AEP Texas collects receivables from the distribution of electricity from REPs that supply the electricity it distributes to its customers. As of December 31, 2017, AEP Texas did business with approximately 124 REPs. Adverse economic conditions, structural problems in the market served by ERCOT or financial difficulties of one or more REPs could impair the ability of these REPs to pay for these services or could cause them to delay such payments. AEP Texas depends on these REPs to remit payments on a timely basis. Applicable regulatory provisions require that customers be shifted to another REP or a provider of last resort if a REP cannot make timely payments. Applicable PUCT regulations significantly limit the extent to which AEP Texas can apply normal commercial terms or otherwise seek credit protection from firms desiring to provide retail electric service in its service territory, and AEP Texas thus remains at risk for payments related to services provided prior to the shift to another REP or the provider of last resort. The PUCT enhanced the financial qualifications required of REPs that began selling power after January 1, 2009 and authorized utilities to defer bad debts resulting from defaults by REPs for recovery in a future rate case. In 2017, AEP Texas’ largest REP accounted for 18% of its operating revenue and its second largest REP accounted for 17% of its operating revenue. Any delay or default in payment by REPs could adversely affect cash flows, financial condition and results of operations. If a REP were unable to meet its obligations, it could consider, among various options, restructuring under the bankruptcy laws, in which event such REP might seek to avoid honoring its obligations, and claims might be made by creditors involving payments AEP Texas had received from such REP.

Actual capital investment in the State Transco’s may be lower than planned, which would cause a lower than anticipated rate base and would therefore result in lower revenues and earnings compared to management’s current expectations. (Applies to AEP and AEPTCo)

Each of the State Transcos’ rate base, revenues and earnings are determined in part by additions to property, plant and equipment and when those additions are placed in service. AEPTCo anticipates making significant capital investments over the next several years; however, the amounts could change significantly due to factors beyond its control. If the State Transcos’ capital investment and the resulting in-service property, plant and equipment are lower than anticipated for any reason, the State Transcos will have a lower than anticipated rate base, thus causing their revenue requirements and future earnings to be lower than anticipated.

Changes in energy laws, regulations or policies could impact AEP’s business, financial condition, results of operations and cash flows. (Applies to all Registrants)

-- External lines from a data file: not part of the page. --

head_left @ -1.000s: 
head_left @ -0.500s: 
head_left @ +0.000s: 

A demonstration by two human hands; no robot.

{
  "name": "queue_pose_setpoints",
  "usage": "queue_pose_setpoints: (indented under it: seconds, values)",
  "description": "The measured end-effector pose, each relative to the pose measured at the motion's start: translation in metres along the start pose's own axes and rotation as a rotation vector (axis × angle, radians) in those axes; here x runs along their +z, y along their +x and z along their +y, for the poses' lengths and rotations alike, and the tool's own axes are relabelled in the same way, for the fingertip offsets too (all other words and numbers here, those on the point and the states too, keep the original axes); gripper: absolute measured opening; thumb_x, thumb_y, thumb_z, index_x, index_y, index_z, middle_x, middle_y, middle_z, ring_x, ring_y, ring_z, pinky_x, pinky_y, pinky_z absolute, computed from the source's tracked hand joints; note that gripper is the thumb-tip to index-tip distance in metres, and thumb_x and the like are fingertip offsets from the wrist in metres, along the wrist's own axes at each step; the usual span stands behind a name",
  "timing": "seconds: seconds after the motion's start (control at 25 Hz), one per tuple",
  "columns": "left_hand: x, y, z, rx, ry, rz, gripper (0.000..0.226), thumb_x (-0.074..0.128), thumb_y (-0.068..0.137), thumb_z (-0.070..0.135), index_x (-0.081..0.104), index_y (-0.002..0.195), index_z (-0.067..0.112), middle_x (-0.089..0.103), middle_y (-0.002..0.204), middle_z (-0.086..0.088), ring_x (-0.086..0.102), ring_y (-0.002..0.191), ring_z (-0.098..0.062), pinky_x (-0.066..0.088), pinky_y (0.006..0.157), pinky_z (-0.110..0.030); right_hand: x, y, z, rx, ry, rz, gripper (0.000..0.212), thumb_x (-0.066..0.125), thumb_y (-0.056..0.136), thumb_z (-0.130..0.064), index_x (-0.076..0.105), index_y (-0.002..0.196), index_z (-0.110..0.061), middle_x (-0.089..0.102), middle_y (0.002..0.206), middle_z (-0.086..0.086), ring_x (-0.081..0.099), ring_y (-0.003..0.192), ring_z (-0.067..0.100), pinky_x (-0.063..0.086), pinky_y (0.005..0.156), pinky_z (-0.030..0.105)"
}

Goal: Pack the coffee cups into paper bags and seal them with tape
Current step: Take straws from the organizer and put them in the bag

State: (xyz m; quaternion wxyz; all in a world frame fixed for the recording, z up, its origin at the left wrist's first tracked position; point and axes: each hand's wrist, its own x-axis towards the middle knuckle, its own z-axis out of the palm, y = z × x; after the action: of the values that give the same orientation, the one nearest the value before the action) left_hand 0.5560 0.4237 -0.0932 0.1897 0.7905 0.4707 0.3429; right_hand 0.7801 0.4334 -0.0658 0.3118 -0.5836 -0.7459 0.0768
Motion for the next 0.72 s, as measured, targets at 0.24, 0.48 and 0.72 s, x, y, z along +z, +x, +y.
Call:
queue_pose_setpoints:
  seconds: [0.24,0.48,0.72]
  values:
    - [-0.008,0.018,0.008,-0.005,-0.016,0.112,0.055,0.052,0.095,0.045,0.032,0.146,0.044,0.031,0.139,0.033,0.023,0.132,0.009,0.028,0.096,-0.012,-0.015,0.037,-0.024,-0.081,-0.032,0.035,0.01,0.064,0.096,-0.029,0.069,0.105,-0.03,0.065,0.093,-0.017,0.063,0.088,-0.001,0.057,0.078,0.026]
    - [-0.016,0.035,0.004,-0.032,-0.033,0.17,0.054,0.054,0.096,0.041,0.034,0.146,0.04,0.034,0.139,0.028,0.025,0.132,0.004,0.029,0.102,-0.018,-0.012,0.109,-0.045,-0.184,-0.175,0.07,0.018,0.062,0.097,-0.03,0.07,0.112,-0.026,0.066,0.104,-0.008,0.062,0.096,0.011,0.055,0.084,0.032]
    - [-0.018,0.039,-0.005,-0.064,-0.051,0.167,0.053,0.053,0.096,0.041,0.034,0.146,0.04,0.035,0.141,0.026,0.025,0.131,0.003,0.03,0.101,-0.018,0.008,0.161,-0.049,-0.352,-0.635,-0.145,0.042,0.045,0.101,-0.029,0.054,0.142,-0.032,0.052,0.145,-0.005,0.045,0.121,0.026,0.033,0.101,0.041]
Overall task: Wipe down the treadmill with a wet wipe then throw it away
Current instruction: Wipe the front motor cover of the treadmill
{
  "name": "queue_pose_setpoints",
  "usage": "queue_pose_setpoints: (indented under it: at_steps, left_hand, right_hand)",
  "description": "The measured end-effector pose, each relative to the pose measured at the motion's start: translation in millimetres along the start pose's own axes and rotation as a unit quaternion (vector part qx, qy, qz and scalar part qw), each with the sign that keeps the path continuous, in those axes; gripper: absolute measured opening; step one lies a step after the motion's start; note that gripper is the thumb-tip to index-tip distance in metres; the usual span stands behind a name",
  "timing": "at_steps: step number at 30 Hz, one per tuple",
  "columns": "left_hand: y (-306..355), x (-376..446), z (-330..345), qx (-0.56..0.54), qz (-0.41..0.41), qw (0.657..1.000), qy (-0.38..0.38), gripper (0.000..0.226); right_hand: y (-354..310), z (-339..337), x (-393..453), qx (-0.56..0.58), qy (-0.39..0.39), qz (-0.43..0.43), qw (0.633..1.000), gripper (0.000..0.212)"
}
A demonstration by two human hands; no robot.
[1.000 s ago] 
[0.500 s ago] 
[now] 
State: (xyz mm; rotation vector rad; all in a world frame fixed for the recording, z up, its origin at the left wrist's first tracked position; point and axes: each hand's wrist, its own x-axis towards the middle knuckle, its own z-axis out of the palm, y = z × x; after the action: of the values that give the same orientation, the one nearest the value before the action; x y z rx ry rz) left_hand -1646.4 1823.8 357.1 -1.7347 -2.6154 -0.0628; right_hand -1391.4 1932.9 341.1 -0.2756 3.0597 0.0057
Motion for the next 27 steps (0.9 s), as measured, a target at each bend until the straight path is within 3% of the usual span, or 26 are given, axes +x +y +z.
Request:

Each of the Registrant Subsidiaries is regulated by either the FERC as a “public utility” under federal law or the PUCT and is a transmission owner in ERCOT, PJM or SPP. AEP cannot predict whether the approved rate methodologies for any of the Registrant Subsidiaries will be changed. In addition, the U.S. Congress periodically considers enacting energy legislation that could assign new responsibilities to the FERC, modify existing law or provide the FERC or another entity with increased authority to regulate transmission matters. AEP cannot predict whether, and to what extent, the Registrant Subsidiaries may be affected by any such changes in federal energy laws, regulations or policies in the future. While the Registrant Subsidiaries are subject to the PUCT’s or FERC’s exclusive jurisdiction for purposes of rate regulation, changes in state laws affecting other matters, such as transmission siting and construction, could limit investment opportunities.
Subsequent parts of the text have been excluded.